Op de westelijke gevel vooruitspringende vierkante toren met bepleisterd Lodewijk XIV-portaal met waaier. Korfbogig doksaalvenster bekroond door kleine beeldnis. Erboven, oculus met sierlijke roedeverdeling. Luikamer met in iedere zijde twee rondbogige galmgaten. Bekroning door middel van achtkantige ingesnoerde naaldspits. Westelijke gevels van de zijbeuken met rechthoekige ingang onder groot rondbogig venster in vlakke bepleisterde omlijsting. Kleine oculus op de zolderverdieping. Gevelhoeken bekroond door arduinen siervaas.
Benedenkerk van zes traveeën, verlicht door rondbogige vensters. Koor even hoog als middenbeuk en voorzien van twee rondboogvensters en grote oculus in de sluiting.

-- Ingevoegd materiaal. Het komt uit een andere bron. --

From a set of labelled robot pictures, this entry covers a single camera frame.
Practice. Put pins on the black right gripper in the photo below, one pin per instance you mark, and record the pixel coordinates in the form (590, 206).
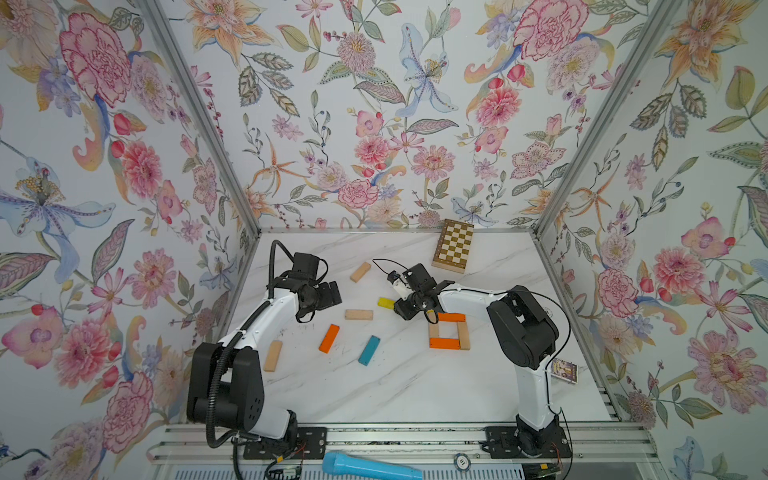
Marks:
(403, 312)

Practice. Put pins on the wooden chessboard box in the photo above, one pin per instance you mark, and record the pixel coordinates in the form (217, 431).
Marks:
(453, 247)

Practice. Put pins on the small card box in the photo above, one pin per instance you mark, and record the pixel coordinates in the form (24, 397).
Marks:
(564, 370)

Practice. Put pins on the aluminium corner post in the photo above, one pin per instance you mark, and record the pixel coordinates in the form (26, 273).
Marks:
(641, 52)
(162, 32)

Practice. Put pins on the aluminium right corner post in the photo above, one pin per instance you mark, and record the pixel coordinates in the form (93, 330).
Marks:
(641, 52)

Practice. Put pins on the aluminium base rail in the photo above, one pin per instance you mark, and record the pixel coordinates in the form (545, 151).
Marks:
(411, 443)

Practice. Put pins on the natural wood block diagonal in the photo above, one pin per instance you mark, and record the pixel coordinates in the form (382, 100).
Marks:
(464, 336)

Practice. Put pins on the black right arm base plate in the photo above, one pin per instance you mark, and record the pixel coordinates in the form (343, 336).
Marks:
(523, 441)

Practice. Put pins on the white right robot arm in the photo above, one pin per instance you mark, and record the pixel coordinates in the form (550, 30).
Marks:
(525, 333)

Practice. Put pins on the teal block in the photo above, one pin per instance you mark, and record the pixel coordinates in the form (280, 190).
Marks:
(369, 350)

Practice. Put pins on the blue microphone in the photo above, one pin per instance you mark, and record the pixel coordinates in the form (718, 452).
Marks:
(340, 464)

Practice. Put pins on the orange block diagonal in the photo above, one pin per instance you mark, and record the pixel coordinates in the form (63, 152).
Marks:
(329, 339)

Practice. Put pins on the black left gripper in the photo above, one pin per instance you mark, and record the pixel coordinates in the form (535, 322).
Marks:
(328, 299)

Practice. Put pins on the yellow block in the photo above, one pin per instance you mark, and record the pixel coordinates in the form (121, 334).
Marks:
(386, 303)

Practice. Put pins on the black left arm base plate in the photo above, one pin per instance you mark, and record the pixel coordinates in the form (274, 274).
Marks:
(288, 443)

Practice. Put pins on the orange block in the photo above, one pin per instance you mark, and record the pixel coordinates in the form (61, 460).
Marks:
(451, 317)
(445, 344)

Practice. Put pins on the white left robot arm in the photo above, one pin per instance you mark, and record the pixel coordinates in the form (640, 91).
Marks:
(226, 389)

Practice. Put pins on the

Vierkante noordelijk gelegen bergplaats met rechthoekige deur en getralied rondboogvenster. Rechthoekige zuidelijk gelegen sacristie, volledig van zandsteen en breder dan de zijbeuk.
Interieur
Classicistisch interieur met korfbogig bepleisterd tongewelf met gordelbogen; per travee een rozet van stuc. Bepleisterde zuilen op vierkante sokkel en bekroond door eenvoudig lijstkapiteel met dekplaat waarop een zwaar, geleed hoofdgestel, doorlopend tot in het koor.
Mobilair: Schilderijen: "Kruisafdoening" (copie naar Rubens); "Marteldood van Sint-Sebastiaan" (copie naar Jordaens); "Heilige Maagd Maria, Maria-Magdalena en Catharina" (17de eeuw); "Nederdaling van de Heilige Geest" (1613, Cornelis De Vos); "Graflegging van Christus".
Meubilair: koorgestoelte en orgelkast (1795, E. De Cauwer); biechtstoelen (1780, Aug. Goossens en 1795, J. Tierens); preekstoel (classicistisch, 1804, Livinus De Jager); kruisweg (1873).
- VAN GOETHEM R., Geschiedenis van Nieuwkerken, Nieuwkerken, deel 2, 1961, p. 4-24, p. 101-134; deel 7, 1964, p. 89-91; deel 9, 1965, p. 142-145.